Cartwright defended a court case in 2008 where a man walked into the bedroom of a neighbor's sleeping teenager and boyfriend while the accused was asleep.
"He was caffeine loaded," Cartwright said. "But we don't know who's vulnerable and who's not."
Cary Houghton Anderson, a 33-year-old mother of two from Oak Harbor, Wash., rushed her husband, Cody, to an urgent-care clinic after he took a caffeine-based energy powder that delivered 100 milligrams of caffeine. The Navy air crewman mixed it with water before going to the gym to improve his endurance.

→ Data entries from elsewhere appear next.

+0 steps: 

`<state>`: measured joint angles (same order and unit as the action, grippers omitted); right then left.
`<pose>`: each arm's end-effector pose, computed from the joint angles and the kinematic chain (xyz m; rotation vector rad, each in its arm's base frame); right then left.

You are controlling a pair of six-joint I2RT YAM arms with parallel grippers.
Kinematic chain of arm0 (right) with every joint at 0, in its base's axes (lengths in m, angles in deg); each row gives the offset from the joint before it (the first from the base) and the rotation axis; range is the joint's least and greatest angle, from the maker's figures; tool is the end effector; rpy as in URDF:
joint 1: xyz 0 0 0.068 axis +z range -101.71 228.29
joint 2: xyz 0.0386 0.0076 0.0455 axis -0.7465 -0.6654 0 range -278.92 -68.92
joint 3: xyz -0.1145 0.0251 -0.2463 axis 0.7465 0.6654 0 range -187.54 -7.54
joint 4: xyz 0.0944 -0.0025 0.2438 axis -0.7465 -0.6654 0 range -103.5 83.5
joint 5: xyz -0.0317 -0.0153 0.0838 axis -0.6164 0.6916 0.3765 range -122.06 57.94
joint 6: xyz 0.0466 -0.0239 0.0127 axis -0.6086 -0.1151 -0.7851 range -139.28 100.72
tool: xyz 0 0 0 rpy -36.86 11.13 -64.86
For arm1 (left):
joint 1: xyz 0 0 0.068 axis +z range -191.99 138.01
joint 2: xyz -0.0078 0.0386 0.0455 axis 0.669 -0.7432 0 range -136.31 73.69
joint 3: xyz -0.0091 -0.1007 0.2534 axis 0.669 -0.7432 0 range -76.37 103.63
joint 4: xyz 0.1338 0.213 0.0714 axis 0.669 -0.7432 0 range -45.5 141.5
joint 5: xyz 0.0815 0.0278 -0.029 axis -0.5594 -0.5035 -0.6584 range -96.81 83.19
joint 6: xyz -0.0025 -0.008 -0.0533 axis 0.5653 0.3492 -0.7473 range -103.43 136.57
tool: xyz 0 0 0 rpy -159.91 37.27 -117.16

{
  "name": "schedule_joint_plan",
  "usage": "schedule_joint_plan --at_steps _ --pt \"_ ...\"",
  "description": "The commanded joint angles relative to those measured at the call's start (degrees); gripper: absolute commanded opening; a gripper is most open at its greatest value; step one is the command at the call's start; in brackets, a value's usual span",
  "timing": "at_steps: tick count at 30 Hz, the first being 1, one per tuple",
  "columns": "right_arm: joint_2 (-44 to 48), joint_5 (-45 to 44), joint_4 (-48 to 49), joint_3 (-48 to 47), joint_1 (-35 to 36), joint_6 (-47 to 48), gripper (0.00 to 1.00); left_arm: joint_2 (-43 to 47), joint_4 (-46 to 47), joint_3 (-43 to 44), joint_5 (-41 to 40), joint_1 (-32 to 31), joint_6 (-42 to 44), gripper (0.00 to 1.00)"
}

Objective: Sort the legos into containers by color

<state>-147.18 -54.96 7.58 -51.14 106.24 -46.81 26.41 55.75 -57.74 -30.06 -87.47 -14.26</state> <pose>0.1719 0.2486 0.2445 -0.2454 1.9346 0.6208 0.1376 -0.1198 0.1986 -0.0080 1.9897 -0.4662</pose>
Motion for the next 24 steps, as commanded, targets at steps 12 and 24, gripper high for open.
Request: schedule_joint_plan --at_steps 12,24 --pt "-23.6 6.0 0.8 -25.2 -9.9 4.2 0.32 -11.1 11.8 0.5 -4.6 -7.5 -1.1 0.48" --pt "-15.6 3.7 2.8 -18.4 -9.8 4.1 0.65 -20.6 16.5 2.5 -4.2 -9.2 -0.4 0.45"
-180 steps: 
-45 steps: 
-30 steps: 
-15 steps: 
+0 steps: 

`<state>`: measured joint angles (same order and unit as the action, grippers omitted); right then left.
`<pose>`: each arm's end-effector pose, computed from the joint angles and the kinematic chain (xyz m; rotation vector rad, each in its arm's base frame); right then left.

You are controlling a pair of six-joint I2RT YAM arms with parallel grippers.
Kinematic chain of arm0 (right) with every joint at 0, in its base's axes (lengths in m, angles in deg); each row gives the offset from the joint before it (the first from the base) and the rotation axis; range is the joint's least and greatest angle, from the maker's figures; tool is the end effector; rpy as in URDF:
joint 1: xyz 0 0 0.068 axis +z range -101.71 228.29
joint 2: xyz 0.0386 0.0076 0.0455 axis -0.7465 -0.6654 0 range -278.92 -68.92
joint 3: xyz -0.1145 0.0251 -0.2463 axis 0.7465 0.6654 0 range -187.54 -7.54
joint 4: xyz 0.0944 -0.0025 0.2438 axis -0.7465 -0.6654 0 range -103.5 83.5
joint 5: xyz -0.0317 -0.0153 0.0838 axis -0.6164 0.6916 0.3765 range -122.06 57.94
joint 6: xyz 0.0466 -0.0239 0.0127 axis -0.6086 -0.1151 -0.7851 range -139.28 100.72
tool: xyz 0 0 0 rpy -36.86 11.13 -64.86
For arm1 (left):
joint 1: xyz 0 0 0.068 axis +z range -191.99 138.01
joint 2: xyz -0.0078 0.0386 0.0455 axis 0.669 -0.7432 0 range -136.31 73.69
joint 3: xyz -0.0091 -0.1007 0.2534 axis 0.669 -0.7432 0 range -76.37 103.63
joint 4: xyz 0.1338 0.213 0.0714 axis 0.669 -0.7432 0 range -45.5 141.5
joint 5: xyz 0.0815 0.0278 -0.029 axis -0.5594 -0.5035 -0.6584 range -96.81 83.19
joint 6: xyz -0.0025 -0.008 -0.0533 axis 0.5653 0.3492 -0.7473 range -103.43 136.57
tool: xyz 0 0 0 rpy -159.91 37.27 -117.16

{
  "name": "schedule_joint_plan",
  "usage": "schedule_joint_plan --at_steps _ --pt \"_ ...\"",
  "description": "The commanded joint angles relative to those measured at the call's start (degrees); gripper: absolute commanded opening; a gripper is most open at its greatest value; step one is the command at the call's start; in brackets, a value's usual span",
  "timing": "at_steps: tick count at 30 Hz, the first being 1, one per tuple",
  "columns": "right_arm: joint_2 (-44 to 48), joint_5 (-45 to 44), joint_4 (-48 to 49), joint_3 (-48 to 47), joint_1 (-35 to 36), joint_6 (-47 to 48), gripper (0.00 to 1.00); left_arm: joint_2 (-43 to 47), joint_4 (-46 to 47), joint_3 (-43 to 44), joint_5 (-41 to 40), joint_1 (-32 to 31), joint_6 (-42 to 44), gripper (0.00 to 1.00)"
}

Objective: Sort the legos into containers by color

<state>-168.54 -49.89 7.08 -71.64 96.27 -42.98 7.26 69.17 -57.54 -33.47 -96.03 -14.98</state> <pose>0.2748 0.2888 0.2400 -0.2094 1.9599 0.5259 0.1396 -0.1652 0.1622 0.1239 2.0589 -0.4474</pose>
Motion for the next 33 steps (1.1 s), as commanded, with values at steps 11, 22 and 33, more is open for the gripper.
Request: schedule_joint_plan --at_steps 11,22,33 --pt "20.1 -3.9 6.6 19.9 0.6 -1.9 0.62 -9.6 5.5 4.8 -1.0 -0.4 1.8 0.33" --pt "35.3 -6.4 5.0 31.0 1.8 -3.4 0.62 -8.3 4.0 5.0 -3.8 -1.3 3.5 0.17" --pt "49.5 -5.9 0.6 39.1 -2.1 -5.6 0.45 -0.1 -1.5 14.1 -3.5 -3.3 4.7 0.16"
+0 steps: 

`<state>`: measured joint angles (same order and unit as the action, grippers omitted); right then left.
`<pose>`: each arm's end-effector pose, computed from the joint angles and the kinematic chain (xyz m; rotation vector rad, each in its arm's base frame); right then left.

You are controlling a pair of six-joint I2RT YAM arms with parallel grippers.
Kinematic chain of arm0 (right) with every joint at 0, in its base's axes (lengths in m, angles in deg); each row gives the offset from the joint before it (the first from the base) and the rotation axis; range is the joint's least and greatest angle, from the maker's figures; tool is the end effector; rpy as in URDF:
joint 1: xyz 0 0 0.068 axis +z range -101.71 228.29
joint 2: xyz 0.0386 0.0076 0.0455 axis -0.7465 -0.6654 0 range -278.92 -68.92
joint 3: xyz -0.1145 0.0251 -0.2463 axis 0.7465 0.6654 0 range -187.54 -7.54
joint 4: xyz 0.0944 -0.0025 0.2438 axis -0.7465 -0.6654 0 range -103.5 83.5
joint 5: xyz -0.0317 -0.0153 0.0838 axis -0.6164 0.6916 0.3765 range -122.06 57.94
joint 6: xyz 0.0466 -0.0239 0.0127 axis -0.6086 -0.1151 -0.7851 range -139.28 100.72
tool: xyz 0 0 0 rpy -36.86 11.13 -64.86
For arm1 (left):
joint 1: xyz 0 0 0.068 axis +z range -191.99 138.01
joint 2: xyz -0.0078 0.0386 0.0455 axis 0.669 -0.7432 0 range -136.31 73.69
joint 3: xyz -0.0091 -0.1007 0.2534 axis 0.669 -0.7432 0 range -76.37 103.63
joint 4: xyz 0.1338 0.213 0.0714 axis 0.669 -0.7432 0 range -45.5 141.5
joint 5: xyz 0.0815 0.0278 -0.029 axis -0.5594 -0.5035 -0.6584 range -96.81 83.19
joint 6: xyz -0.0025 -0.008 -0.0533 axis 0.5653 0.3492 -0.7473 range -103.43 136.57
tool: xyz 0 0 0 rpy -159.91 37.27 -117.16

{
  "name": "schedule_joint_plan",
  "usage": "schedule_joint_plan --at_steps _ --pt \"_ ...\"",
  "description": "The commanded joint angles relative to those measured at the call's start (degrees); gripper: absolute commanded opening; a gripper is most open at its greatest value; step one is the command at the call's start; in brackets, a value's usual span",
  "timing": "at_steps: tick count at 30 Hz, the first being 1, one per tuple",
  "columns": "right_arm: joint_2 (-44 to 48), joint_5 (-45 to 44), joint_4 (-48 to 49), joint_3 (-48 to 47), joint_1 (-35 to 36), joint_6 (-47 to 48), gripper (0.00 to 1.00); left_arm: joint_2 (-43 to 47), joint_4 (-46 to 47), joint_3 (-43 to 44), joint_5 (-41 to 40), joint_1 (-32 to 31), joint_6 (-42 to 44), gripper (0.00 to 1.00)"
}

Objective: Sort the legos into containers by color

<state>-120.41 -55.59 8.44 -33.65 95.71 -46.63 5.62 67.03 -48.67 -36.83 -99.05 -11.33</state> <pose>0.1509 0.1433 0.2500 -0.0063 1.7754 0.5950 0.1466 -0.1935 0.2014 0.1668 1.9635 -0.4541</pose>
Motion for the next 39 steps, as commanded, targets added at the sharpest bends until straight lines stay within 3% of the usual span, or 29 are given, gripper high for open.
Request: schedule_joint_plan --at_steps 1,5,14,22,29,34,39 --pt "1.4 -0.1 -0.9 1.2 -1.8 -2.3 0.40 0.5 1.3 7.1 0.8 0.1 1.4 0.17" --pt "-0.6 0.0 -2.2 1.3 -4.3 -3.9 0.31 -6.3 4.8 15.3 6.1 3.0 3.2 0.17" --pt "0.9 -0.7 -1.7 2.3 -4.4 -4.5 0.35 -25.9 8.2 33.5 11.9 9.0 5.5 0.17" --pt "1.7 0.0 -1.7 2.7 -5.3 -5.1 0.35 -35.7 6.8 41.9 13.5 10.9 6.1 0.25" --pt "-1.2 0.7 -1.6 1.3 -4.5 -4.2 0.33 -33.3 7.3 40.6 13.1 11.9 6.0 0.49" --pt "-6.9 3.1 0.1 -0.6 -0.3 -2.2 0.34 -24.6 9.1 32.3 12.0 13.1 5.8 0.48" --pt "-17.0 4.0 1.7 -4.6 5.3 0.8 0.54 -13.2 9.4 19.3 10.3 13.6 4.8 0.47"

But hours later, he was flushed, lost his equilibrium and became nauseated. "He lay down on the couch, not asleep, but acting comatose and that night it really kicked in and he needed a bucket by the side of his bed," his wife said.
The next day at the clinic, doctors found his blood pressure was elevated. "They said it was too much caffeine," Anderson said.
She worries that caffeine in a fun, red-colored strip might be a danger to her two mischievous children, ages 3 and 5.
"Oh, my goodness," Anderson said. "Those boys would think it was candy. We had a package of Dum Dums [candy] and I have caught them climbing on top of the counter trying to reach them in the cabinet.
"I can just imagine if they thought it was gum," she said. "They rip off my purse for their little sugar friends and hide under the bed and chew it. I am certain if I was taking something like [Sheets] they would definitely think it was candy. It would be nasty."
And as for her husband's caffeine incident and the ever growing selection of energy products, Anderson said, "Scary stuff. When did the morning coffee not give you a jolt?"